O capixaba Yuri Botelho, de 36 anos, que morreu após ser atingido por um raio durante um passeio de bicicleta no Peru, estava a mais de 4.200 metros acima do nível do mar, em uma região localizada entre as províncias de Cusco e Paruro. O incidente ocorreu na tarde de quarta-feira (26), segundo informações do jornal La República.
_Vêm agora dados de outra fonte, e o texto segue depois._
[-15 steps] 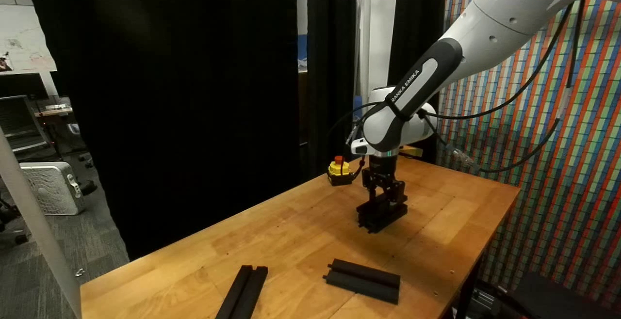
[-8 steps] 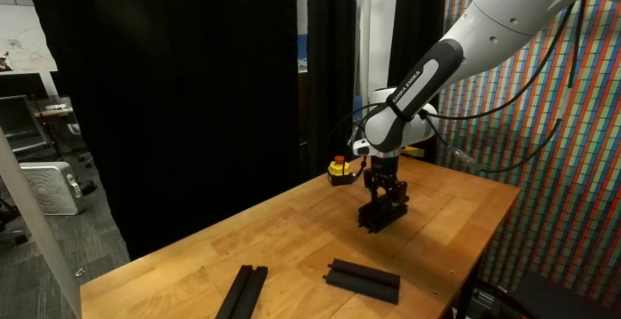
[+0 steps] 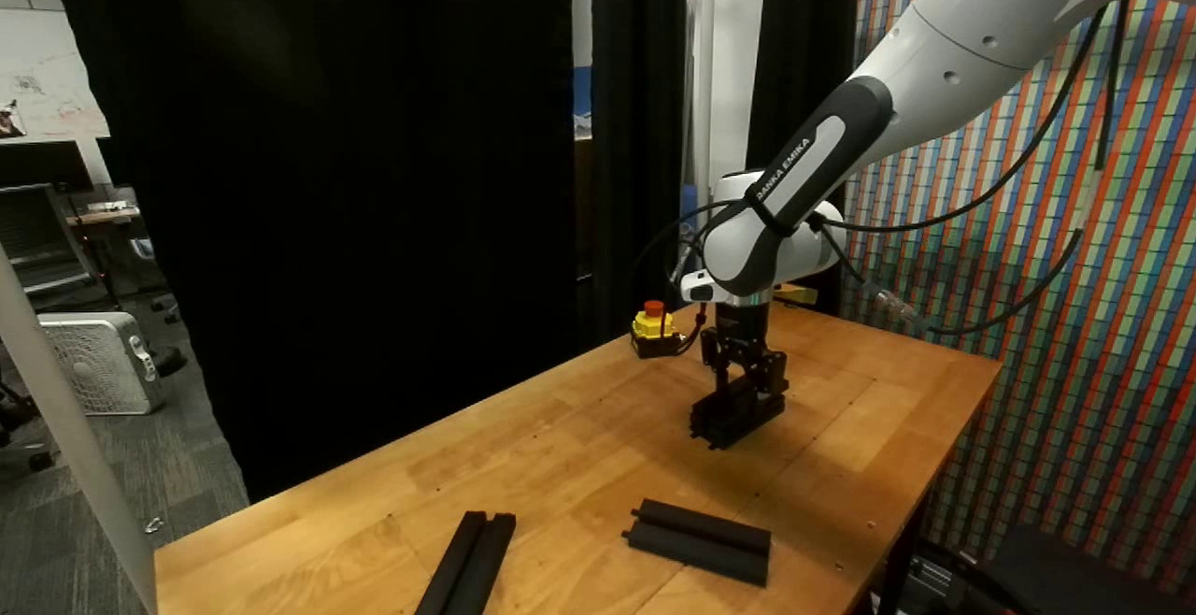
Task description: Stack the black objects together
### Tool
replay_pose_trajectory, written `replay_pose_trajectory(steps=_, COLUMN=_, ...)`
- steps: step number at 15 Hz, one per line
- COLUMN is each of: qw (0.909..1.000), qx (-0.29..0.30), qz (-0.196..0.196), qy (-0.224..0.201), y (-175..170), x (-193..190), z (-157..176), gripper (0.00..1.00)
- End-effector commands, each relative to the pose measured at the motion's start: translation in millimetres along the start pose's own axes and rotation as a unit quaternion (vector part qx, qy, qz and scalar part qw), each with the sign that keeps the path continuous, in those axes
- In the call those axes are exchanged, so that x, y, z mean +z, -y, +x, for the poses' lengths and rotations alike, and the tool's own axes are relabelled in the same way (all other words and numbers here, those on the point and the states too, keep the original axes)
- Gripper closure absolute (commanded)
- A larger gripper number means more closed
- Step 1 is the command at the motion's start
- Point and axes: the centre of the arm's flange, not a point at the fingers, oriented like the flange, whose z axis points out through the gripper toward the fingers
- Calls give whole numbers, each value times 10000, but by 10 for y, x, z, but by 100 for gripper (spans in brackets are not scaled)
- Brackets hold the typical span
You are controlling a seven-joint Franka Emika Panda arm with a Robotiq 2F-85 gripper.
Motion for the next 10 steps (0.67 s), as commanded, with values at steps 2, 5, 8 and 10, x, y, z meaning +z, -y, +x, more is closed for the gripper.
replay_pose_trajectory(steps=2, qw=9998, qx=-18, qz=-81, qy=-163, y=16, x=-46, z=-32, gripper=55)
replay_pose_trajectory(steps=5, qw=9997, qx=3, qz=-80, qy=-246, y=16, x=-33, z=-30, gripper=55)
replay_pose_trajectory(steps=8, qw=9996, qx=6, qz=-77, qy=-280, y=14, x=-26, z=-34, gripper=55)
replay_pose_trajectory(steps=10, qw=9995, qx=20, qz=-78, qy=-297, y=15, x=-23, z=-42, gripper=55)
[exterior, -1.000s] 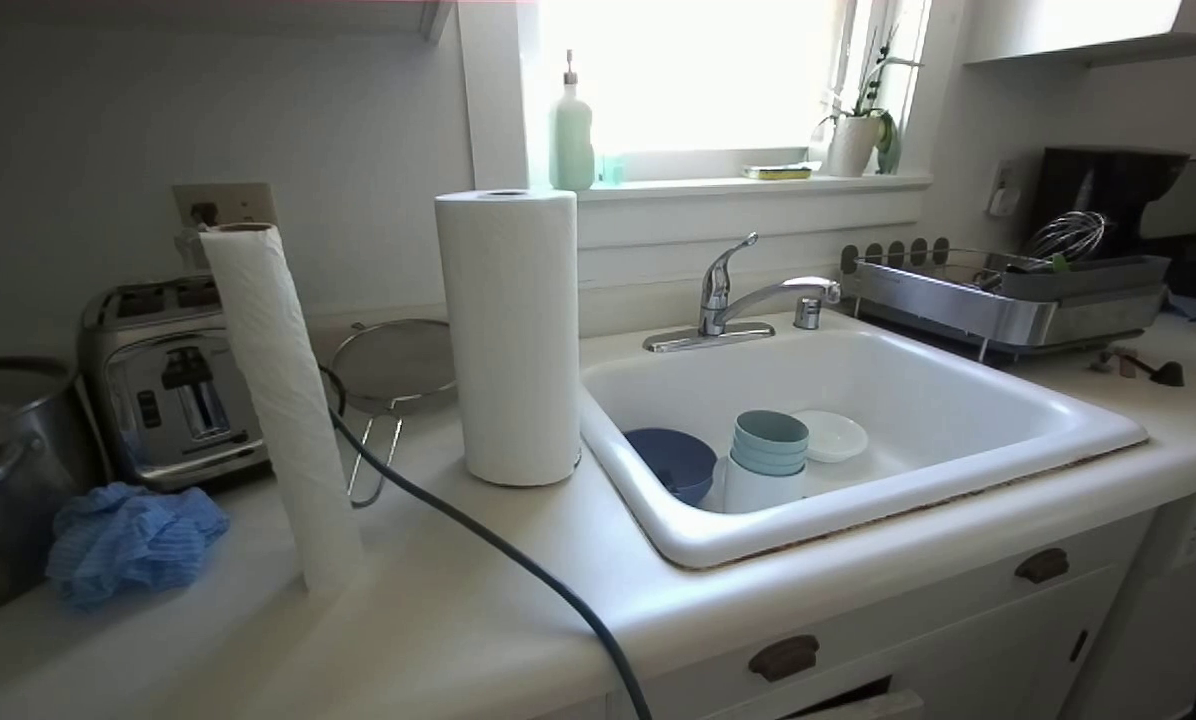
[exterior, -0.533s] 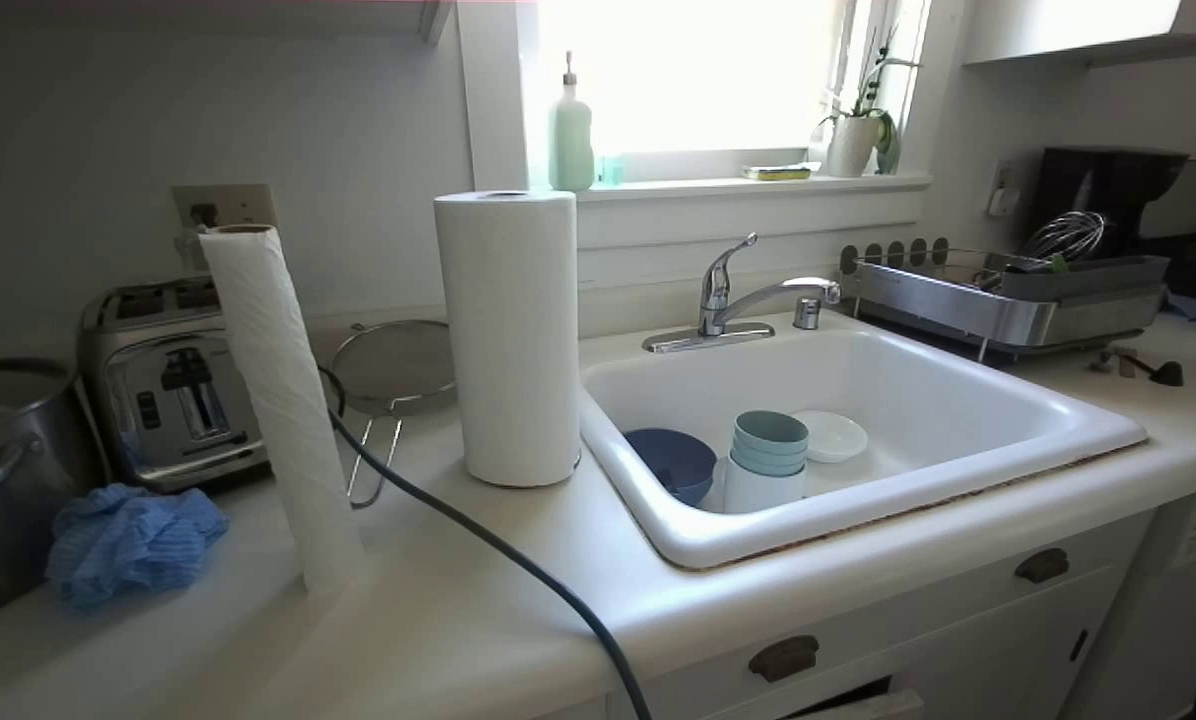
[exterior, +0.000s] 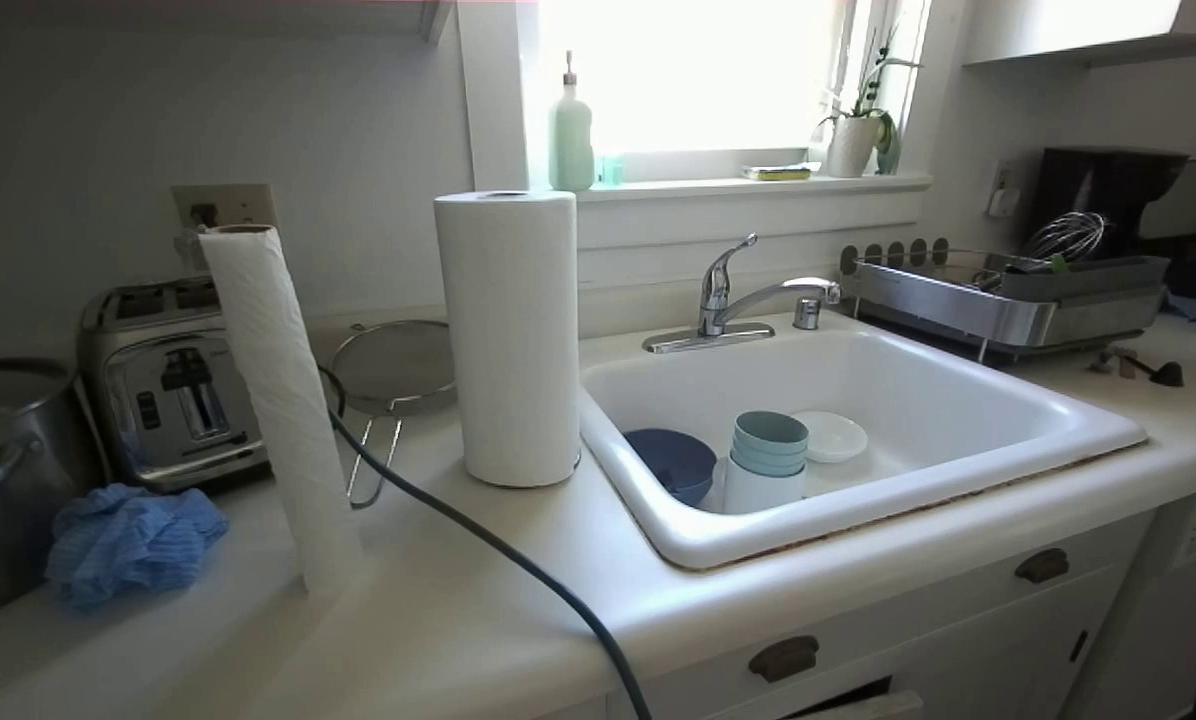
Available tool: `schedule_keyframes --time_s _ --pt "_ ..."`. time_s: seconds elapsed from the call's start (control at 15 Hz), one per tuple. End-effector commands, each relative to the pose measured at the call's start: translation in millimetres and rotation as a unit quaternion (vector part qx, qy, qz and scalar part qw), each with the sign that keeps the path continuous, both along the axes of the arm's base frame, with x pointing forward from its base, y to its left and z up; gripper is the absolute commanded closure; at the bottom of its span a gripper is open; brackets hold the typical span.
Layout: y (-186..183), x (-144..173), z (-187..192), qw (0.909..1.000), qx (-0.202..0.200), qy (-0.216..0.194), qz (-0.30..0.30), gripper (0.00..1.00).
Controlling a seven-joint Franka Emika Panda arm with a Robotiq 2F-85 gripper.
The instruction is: Put the paper towel to the right on the paper towel stand to the left
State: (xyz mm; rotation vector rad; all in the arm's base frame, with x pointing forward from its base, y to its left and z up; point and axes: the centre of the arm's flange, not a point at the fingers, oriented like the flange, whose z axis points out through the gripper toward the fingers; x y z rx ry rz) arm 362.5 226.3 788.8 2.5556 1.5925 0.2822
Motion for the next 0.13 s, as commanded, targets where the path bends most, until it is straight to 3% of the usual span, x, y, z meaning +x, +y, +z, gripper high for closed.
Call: schedule_keyframes --time_s 0.0,0.07 --pt "-0.3 0.5 -0.7 1.0000 0.000 0.001 -0.001 0.00" --pt "-0.5 0.7 -1.0 1.0000 0.000 0.001 -0.001 0.00"
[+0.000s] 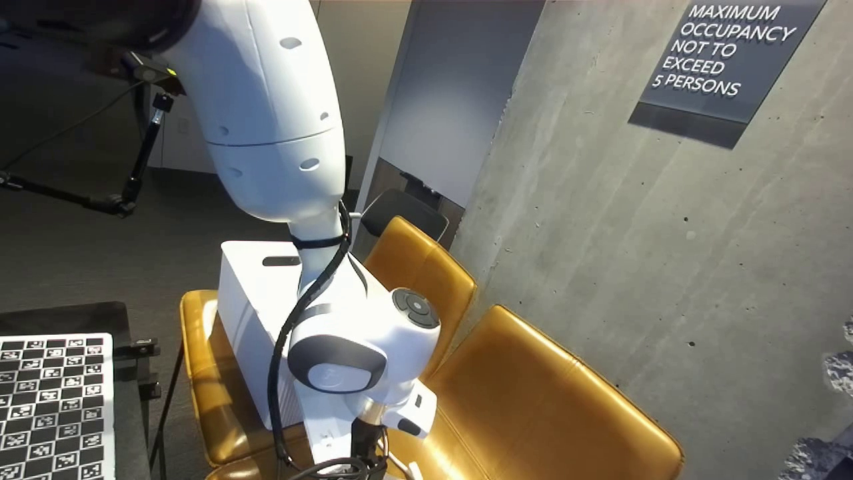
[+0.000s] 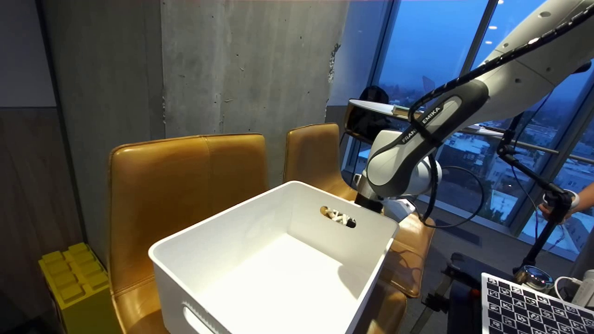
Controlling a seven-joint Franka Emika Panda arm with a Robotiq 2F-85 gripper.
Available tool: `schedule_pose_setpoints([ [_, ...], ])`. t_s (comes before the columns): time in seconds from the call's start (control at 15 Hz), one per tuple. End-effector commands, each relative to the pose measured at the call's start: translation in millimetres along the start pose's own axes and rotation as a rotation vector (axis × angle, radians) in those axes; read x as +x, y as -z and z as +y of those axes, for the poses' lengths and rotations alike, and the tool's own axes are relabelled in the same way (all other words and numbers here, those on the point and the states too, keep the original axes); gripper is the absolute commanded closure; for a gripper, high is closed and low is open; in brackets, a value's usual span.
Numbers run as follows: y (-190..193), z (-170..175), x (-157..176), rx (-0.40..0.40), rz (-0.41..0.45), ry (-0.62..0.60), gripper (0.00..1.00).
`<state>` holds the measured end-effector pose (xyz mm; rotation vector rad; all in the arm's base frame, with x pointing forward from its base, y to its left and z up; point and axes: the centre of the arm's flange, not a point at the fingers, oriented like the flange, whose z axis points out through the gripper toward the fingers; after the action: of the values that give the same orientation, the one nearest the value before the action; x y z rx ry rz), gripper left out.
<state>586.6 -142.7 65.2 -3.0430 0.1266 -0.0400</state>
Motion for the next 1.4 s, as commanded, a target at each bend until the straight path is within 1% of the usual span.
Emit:
schedule_pose_setpoints([
  [0.0, -11.4, 14.8, 4.9, -0.028, 0.010, -0.012, 0.28],
  [0.2, -7.9, 10.1, 4.8, -0.022, 0.009, -0.009, 0.47],
  [0.33, -4.6, 9.5, 5.0, -0.021, 0.010, -0.011, 0.62],
  [0.53, 3.0, 17.9, 7.0, -0.026, 0.015, -0.020, 0.86],
  [0.6, 5.3, 21.5, 8.1, -0.028, 0.017, -0.024, 0.97],
  [0.67, 6.4, 24.4, 9.0, -0.028, 0.018, -0.027, 1.00],
  [0.8, 7.7, 28.0, 8.8, -0.023, 0.016, -0.033, 1.00],
  [0.87, 7.8, 28.9, 8.1, -0.024, 0.016, -0.033, 0.98],
  [1.07, 14.3, 27.6, 9.1, -0.027, 0.018, -0.029, 0.98],
  [1.13, 20.6, 25.4, 10.1, -0.032, 0.021, -0.027, 0.98],
  [1.27, 48.6, 16.4, 9.8, -0.044, 0.030, -0.028, 0.98],
  [1.33, 70.1, 10.7, 9.4, -0.047, 0.046, -0.025, 0.98],
])
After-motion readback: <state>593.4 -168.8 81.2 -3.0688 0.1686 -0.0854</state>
Além dele, o guia turístico e um turista dos Estados Unidos, ficaram feridos.
Ainda de acordo com o La República, o acidente aconteceu durante uma tempestade elétrica repentina que surpreendeu o grupo enquanto descia uma trilha. Agentes da Polícia Nacional chegaram por via terrestre até o ponto mais acessível e, depois, caminharam cerca de dois quilômetros para localizar os ciclistas.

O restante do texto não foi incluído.